Here’s what’s puzzling: Why would Google’s first foray into mobile search privacy start with iOS6?  Google owns Android. Most Android searchers are logged into Google when they search. Why isn’t Android search privacy “secured” to the same level iOS6 privacy is secured?

Android vs iOS

This typical log file shows what gets recorded when a non-logged-in Android user clicks on a Google listing:

216.246.185.235 – – [28/Sep/2012:06:52:31 -0600] “GET / HTTP/1.1” 200 24521 “http://www.google.com/search?hl=en&client=ms-android-verizon&source=android-home&sky=rndy&site=webhp&source=hp&q=pure+oxygen&oq=&gs_l=mobile-gws-hp.1.1.41l3.0.0.0.6261.2.2.0.3.1..0.0.les%3B..0.0…1ac.” “Mozilla/5.0 (Linux; U; Android 2.2.3; en-us; Droid Build/FRK76) AppleWebKit/533.1 (KHTML, like Gecko) Version/4.0 Mobile Safari/533.1”

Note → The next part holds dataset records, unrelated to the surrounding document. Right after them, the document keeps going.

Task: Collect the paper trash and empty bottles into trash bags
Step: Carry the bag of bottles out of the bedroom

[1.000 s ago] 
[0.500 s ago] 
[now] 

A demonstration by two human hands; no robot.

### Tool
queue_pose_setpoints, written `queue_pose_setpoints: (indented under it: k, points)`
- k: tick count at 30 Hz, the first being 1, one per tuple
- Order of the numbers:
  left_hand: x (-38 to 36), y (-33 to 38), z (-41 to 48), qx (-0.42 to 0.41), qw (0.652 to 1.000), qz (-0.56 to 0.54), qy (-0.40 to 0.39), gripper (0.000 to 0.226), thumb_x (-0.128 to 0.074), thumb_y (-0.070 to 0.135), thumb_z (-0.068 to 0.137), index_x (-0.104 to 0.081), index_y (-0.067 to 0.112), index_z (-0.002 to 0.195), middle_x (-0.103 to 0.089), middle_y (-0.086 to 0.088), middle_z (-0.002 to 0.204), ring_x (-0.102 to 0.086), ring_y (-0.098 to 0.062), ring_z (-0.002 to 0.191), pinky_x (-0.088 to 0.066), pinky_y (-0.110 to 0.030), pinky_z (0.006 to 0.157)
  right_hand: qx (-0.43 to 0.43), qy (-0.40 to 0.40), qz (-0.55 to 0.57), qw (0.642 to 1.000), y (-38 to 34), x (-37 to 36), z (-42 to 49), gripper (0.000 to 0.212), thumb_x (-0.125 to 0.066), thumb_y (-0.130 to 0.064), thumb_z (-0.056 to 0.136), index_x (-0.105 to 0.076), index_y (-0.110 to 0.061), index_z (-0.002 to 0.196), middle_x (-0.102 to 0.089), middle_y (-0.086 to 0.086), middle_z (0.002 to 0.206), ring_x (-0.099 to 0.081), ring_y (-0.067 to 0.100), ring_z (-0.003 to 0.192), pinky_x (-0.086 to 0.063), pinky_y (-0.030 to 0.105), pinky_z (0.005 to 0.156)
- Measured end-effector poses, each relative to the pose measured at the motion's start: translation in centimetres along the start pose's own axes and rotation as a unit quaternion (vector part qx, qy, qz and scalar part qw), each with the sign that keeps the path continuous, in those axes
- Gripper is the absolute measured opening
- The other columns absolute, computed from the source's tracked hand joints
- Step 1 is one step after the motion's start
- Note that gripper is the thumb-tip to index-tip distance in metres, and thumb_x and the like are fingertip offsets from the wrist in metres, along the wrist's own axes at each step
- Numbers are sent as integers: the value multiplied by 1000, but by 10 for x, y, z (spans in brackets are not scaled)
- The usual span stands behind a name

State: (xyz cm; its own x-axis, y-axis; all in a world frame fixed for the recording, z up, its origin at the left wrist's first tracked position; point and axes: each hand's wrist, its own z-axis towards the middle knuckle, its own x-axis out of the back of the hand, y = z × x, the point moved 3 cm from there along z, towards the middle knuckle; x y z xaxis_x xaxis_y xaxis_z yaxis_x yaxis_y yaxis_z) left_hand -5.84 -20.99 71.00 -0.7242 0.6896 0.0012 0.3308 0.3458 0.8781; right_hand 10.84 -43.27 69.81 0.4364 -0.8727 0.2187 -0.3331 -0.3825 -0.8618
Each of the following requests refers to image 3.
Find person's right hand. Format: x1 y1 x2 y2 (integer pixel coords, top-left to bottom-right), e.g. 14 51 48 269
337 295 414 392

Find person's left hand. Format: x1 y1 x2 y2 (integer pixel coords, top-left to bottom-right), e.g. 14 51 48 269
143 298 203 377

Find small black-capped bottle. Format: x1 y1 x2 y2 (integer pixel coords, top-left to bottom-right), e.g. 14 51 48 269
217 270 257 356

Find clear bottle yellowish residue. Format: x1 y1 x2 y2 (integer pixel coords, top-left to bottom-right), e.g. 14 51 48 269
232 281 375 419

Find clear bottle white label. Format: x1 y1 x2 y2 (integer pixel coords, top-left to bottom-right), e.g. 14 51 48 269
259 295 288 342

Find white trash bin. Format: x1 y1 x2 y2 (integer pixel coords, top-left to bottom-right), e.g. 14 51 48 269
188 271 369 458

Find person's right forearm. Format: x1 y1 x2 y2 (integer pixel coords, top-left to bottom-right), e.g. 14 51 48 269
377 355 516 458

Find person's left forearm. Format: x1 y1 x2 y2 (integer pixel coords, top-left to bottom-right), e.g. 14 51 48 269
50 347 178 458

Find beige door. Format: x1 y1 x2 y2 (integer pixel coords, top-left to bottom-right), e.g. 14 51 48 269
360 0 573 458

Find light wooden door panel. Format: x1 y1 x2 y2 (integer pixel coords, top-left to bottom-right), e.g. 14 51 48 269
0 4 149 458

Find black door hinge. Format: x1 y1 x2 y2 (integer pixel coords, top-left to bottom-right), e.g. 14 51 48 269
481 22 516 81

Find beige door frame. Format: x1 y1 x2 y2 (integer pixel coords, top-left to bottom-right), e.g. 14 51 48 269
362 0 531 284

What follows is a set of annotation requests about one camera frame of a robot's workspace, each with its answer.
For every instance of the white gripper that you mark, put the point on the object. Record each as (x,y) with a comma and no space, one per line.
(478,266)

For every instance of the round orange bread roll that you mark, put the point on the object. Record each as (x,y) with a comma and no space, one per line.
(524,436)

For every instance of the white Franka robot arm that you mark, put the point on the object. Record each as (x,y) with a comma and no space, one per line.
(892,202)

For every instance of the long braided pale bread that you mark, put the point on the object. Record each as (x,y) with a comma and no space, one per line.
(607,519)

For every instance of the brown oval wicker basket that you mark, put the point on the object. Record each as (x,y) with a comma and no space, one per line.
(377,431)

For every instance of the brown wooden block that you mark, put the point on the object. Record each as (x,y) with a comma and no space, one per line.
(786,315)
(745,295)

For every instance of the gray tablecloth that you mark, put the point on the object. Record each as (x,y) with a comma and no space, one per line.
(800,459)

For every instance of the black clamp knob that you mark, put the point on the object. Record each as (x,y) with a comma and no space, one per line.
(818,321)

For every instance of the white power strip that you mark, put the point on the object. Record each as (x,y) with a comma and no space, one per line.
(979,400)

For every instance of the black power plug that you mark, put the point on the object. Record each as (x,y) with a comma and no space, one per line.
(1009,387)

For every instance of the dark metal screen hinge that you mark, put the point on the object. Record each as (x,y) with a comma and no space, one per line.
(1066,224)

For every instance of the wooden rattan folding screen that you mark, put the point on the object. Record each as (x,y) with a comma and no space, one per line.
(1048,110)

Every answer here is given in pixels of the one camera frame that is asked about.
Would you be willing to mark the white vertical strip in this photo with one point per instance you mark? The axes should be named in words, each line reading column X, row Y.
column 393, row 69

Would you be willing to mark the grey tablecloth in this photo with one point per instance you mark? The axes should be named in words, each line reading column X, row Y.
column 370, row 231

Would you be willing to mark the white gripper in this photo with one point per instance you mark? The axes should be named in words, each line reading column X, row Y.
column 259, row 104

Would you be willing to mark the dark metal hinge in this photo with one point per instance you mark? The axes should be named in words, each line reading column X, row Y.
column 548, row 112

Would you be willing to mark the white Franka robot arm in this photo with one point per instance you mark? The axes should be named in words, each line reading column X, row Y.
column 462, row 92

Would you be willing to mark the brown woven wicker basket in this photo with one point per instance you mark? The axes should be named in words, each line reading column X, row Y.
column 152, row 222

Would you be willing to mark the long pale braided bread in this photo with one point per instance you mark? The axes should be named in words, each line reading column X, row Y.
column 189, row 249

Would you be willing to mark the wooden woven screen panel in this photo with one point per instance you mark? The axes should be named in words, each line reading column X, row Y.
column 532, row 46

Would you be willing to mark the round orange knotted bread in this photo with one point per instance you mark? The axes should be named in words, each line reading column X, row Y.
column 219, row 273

The string “http:///www.google.com/” is still visible, as is the resulting query (“q=pure+oxygen”). It suggets Google is not stripping referrer data from anonymous Android searchers.

What about when logged-in to Google? Here’s a site log file showing a logged-in Android user clicking a Google listing:

216.246.185.235 – – [28/Sep/2012:06:55:18 -0600] “GET / HTTP/1.1” 200 24224 “http://www.google.com/search?hl=en&client=ms-android-verizon&sky=rndy&site=webhp&q=pure+oxygen&oq=pure+oxygen&gs_l=mobile-gws-serp.3…0.0.0.4217.0.0.2.0.0.6.0.0.0.les%3B..0.0…1ac.55rN76miudn0” “Mozilla/5.0 (Linux; U; Android 2.2.3; en-us; Droid Build/FRK76) AppleWebKit/533.1 (KHTML, like Gecko) Version/4.0 Mobile Safari/533.1”

Not very different. Even the history of the search query is preserved in the “q=” and “oq=” parameters. (The type of thing Google wanted to make private with the introduction of secure search.)

Clearly Google search privacy on Android is not “secured” (logged-in or not), let alone to the same degree iOS6 searches now are. So it hardly seems reasonable that Google would increase their commitment to search privacy – by securing their archrival’s platform first to the exclusion of their own.

Now What?

According to new information, Google now claims Apple programmed the iOS6 Safari toolbar to send Google queries through Google’ secured SSL search. In that case, maybe we can expect this change to be reversed soon, and Google mobile search data to once again stream freely into our analytics.

Even so, I see a very limited future in that possibility. I think Google will (must?) eventually make mobile search data private. The result will look exactly like what’s being publicized today: more consumer privacy; less mobile search data.